She's been waiting more than 15 months for $12,732 in benefits
she's due. Those date to May 2020.

There's no question the VEC owes that money. A VEC examiner heard
Hatchel's case July 13 by telephone -- nine months after she
appealed a ruling she was ineligible for benefits. The appeals
examiner found in her favor July 20, according to one (of many) VEC
documents Hatchel shared with me.

But as of Labor Day -- seven weeks after she won her appeal --
Hatchel still hasn't seen any money. She said a VEC official told
her that her account information in the agency's computer system
had been "hijacked."

The unknown hijacker had changed Hatchel's mailing address, phone
number and bank account information in the agency's system, the
official informed her.

On Wednesday the official promised to update Hatchel's information
in the VEC system with correct details supplied by Hatchel. He told
Hatchel the funds should be in her account by this past Friday.
They weren't.

On Friday, a different VEC official -- this time a woman -- told
Hatchel her personal information had not been updated in the
agency's computer system. And that's left Hatchel in the same
benefits limbo she's experienced for 15 months.

It's unclear whether her experience with the agency is typical. On
Thursday, I emailed the VEC's spokeswoman and requested some
general statistics (as opposed to personal worker information)
about hacked or hijacked VEC accounts. I didn't receive a reply.

But evidence is out there that the same thing is happening to other
workers, said Jeff Jones, a spokesman for the Legal Aid Justice
Center in Richmond, which spearheaded the class-action lawsuit.

Jones told me he knows that from monitoring social media regarding
unpaid unemployment benefits in Virginia. Although the evidence is
anecdotal, he said there's been an uptick "in complaints about
claimants account numbers or payment methods being changed."

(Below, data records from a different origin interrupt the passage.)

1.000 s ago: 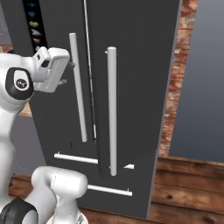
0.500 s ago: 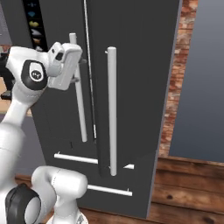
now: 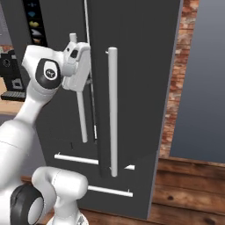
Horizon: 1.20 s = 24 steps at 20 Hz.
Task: Gather the carrot and eggplant from the fridge and place them on a tray on the dining counter. Then gather the fishs from the fridge and place them on the other tray.
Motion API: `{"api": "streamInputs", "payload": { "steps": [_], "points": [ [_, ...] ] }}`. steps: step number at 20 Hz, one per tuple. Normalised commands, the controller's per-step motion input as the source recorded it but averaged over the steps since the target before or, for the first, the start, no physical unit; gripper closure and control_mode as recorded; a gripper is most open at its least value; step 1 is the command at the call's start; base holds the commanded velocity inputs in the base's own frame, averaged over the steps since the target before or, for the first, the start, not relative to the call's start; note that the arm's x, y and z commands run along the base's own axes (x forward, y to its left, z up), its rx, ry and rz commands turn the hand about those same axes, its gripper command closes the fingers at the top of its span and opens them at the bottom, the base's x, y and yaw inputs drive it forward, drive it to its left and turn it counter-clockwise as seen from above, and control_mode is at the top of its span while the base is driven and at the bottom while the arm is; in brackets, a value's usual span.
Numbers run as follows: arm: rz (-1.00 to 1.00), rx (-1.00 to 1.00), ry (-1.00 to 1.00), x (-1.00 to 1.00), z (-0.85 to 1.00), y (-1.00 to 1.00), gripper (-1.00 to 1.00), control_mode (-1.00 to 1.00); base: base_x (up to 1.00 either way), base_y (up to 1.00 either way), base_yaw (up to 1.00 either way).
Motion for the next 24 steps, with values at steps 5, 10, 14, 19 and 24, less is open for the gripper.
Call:
{"api": "streamInputs", "payload": {
  "steps": [5, 10, 14, 19, 24],
  "points": [
    [-0.06, -0.06, 0.05, -0.15, 0.0, -0.59, -1.0, -1.0, 0.0, 0.0, 0.0],
    [-0.08, -0.03, 0.01, -0.41, 0.0, -0.69, -1.0, -1.0, 0.0, 0.0, 0.0],
    [-0.11, -0.01, 0.01, -0.49, 0.0, -0.75, -1.0, -1.0, 0.0, 0.0, 0.0],
    [-0.12, 0.0, 0.09, -0.17, 0.02, -0.81, -1.0, -1.0, 0.0, 0.0, 0.0],
    [-0.11, 0.0, 0.16, 0.0, 0.03, -0.85, -1.0, -1.0, 0.0, 0.0, 0.0]
  ]
}}
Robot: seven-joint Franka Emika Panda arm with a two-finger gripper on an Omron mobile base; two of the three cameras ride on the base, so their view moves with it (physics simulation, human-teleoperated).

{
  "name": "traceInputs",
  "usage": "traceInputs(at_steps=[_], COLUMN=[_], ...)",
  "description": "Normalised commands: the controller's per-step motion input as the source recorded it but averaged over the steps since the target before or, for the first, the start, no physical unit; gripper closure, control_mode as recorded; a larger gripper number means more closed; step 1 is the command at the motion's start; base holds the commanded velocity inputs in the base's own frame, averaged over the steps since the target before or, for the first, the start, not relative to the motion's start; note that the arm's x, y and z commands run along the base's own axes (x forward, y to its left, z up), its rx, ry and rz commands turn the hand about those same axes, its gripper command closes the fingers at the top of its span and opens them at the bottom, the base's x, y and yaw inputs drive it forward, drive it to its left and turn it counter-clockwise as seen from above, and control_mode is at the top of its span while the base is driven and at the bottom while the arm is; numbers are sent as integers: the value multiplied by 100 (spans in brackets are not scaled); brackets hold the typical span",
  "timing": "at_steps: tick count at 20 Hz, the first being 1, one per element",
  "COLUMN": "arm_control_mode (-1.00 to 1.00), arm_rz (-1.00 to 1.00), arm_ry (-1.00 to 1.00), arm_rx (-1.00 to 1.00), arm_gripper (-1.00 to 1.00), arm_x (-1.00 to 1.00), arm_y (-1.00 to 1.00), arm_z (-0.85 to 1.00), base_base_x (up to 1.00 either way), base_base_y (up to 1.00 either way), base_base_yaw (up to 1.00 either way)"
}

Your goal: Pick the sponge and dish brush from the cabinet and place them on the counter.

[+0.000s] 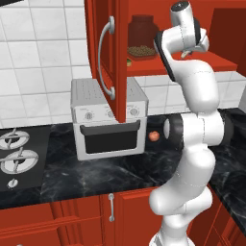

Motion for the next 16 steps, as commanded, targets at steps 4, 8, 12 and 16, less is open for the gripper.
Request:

"The complaints have slowed some in the most recent few days,"
Jones added.

Hatchel's case is not unlike that of another desperate unemployed
worker I wrote about in June. It was Kay Norred, fired from her
news director's job at WFXR in Roanoke last summer.

Bad bank account information in Norred's VEC account waylaid
$11,600 she was due for more than five months. That got
straightened out in minutes after I reached out to an official who
works for Megan Healy, Virginia's secretary of labor. (Norred, by
the way, has landed a news director's job out of state and begins
working later this month.)

Hatchel's path through the VEC's bureaucratic maze has been a bit
more complex.

Unlike Norred, Hatchel quit her bus driving job after her employer
declined to reduce her schedule. (She was paid for 6.5 hours each
day she worked, but those hours were spread between 5 a.m. and 5
p.m.) A reduction in hours was suggested by a licensed clinic
social worker who's been caring for Hatchel since 2019.

After Hatchel resigned, she filed for unemployment. The VEC
initially approved $95/week in state benefits, and later another
$600 per week in federal unemployment benefits. Each week, Hatchel
reported to the VEC declaring she was "able to work" and looking --
for a job that required fewer hours.

In all, Hatchel received $5,568 before the benefits were suddenly
terminated in May 2020.

The benefits ended because Hatchel's therapist erroneously sent the
agency a form declaring Hatchel was "totally unable to work" --
twice. That contradicted what Hatchel was telling the VEC in her
weekly calls. And the conflict resulted in Hatchel being declared
ineligible for benefits, according to VEC emails Hatchel shared
with me.

"My therapist is used to dealing with Social Security and other
agencies, but she's never dealt with the VEC before," Hatchel told
me.

After she was deemed ineligible, the VEC began sending Hatchel
letters demanding she repay the $5,568 she had received through May
2020.

Hatchel turned to the office of state Sen. Todd Pillion,
R-Washington. A caseworker suggested Hatchel file an appeal, which
she did -- on Oct. 27. That resulted in the telephonic hearing July
13, and the decision July 20.

In that, VEC Appeals Examiner N. Ozoh determined "the claimant has
met the eligibility requirements" for the benefits that agency
stopped paying Hatchel in May 2020.

So where Hatchel's $12,732? That's unclear. The most recent VEC
official Hatchel spoke to, Karen Harrison, told Hatchel she should
see the money in her account by today. That conversation was
Friday.

"I've been nice, I've been patient," said Hatchel, who in the
interim found a part-time office-receptionist job. "I've tried to
work within the system."

Pat Levy-Lavelle, the lead attorney in the lawsuit against the VEC,
told me that Hatchel isn't even among the 92,000 backlogged cases
the VEC says it has cleared up since May. That group is composed of
applicants who haven't been able to get an initial determination of
eligibility -- which Hatchel received soon after she filed.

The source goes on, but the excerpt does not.